- YOUR INSTRUCTIONS: Beginning with the first line, retype exactly the records below up to and including the line with "Give the mask of the **black right gripper right"; pictures do not belong in the copy.

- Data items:
++++++++++
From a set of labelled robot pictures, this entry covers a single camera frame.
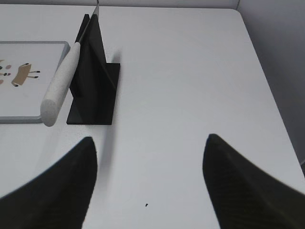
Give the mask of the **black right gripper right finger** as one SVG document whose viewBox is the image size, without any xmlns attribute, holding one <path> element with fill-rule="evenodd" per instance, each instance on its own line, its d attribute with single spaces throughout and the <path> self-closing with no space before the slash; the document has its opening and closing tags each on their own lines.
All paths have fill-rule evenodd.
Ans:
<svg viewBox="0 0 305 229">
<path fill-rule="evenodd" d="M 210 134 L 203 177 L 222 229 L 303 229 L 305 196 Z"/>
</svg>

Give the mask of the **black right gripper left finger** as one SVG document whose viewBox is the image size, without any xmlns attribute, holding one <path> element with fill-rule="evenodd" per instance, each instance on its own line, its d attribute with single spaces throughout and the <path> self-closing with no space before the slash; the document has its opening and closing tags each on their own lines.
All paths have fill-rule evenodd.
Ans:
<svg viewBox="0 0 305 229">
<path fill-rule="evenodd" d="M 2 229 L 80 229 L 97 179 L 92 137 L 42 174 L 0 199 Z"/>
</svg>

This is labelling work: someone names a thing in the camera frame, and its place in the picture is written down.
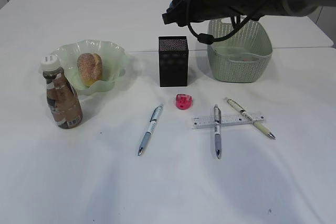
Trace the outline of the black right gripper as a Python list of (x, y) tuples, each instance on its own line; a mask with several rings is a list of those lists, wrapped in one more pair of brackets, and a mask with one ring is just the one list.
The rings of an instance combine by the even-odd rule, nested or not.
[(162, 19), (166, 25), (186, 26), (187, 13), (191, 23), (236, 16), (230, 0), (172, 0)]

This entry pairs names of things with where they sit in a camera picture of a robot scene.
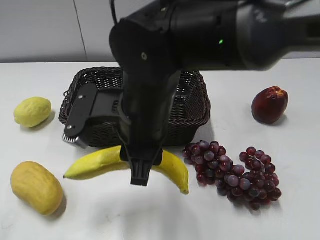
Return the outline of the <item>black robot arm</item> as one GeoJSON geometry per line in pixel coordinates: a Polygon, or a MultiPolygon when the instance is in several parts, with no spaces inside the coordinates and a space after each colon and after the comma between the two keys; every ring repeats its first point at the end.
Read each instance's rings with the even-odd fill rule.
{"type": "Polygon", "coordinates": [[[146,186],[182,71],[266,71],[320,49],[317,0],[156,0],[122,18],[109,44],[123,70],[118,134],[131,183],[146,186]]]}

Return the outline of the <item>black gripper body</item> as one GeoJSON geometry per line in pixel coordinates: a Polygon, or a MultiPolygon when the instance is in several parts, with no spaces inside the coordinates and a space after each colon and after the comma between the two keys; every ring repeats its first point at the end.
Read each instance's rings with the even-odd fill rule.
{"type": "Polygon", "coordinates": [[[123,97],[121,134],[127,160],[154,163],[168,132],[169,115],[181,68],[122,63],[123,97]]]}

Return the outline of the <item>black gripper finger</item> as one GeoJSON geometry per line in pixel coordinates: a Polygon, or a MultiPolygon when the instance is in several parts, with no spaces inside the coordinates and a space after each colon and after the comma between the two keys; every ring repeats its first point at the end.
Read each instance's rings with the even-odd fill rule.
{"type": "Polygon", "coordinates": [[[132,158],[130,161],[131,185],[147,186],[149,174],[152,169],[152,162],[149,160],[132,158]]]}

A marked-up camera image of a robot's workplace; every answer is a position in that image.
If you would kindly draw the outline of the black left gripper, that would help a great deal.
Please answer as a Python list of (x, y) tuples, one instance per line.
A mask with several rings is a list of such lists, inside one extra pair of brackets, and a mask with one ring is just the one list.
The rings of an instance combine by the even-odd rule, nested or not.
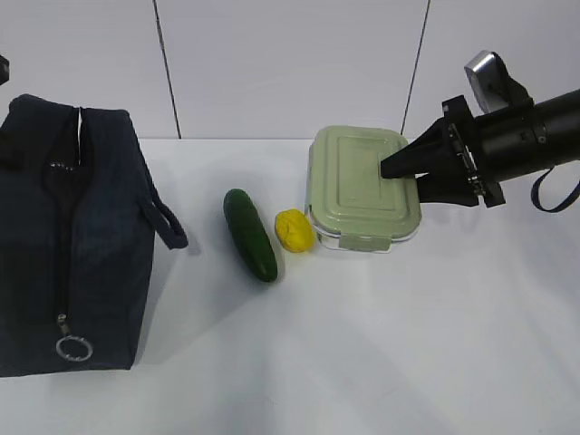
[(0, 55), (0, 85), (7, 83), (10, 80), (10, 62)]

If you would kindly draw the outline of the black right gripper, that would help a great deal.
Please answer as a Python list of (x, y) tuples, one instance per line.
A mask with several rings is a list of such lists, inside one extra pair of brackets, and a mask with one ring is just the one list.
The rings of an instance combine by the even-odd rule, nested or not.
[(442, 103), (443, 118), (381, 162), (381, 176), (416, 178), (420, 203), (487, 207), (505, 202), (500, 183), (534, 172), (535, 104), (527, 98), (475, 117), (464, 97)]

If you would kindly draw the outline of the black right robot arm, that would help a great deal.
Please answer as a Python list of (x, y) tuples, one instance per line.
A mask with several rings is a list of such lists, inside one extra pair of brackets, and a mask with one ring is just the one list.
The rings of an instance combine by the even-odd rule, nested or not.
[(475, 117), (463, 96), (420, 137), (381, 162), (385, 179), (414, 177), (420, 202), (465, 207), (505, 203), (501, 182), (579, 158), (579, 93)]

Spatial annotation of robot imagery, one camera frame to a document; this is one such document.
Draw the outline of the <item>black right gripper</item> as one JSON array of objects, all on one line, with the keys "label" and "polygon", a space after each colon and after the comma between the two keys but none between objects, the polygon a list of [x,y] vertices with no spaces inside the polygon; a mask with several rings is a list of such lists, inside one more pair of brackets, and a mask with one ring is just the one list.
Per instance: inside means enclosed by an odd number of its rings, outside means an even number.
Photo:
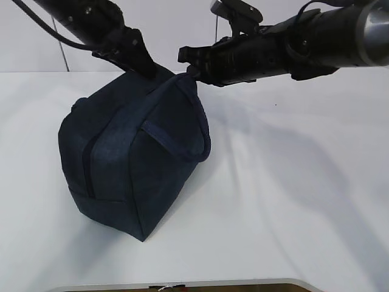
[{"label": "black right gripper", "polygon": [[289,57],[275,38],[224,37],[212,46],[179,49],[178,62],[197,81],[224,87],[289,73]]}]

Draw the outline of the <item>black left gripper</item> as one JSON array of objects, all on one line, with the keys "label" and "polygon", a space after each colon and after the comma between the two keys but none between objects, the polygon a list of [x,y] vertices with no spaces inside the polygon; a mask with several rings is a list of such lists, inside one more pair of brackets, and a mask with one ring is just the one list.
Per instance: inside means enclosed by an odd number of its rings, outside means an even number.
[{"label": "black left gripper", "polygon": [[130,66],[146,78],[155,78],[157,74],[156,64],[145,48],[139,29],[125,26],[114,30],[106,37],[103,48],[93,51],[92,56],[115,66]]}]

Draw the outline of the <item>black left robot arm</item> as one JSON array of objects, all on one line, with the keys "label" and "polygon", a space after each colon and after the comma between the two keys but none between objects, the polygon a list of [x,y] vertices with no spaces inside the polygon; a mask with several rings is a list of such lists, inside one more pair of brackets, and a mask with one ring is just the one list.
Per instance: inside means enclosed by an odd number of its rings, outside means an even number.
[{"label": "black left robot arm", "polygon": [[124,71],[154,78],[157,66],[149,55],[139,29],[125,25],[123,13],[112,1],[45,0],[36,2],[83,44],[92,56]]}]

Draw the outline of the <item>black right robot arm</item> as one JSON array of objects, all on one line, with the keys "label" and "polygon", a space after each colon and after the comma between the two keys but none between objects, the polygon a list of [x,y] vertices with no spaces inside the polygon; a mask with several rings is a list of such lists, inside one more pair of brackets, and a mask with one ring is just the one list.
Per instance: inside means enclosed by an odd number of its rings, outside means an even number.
++++++++++
- OUTPUT OF THE TASK:
From a set of labelled robot pictures, this entry covers a single camera frame.
Give the mask of the **black right gripper right finger** as one SVG document whose viewBox is the image size, without any xmlns attribute, holding one <path> element with fill-rule="evenodd" per instance, each instance on its own line, its d attribute with single spaces throughout and the <path> self-closing with no space before the slash; the document has its opening and closing tags each on their own lines.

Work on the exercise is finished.